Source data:
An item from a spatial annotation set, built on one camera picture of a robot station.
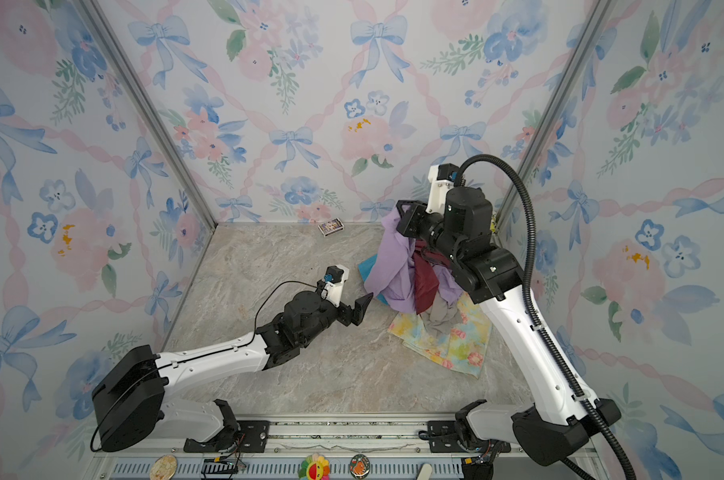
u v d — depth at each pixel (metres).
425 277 0.84
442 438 0.73
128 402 0.41
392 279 0.78
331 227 1.17
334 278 0.64
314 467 0.69
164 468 0.70
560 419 0.37
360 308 0.68
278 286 0.65
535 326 0.40
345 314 0.68
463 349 0.88
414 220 0.53
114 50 0.74
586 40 0.72
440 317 0.90
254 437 0.74
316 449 0.73
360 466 0.70
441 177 0.53

**Task requirements**
All of the records need repeating exactly, except for the pictures.

**Answer space**
An item from a spatial annotation set, built on one camera picture of a robot station.
u v d — depth at each pixel (metres).
425 277 0.84
442 438 0.73
128 402 0.41
392 279 0.78
331 227 1.17
334 278 0.64
314 467 0.69
164 468 0.70
560 419 0.37
360 308 0.68
278 286 0.65
535 326 0.40
345 314 0.68
463 349 0.88
414 220 0.53
114 50 0.74
586 40 0.72
440 317 0.90
254 437 0.74
316 449 0.73
360 466 0.70
441 177 0.53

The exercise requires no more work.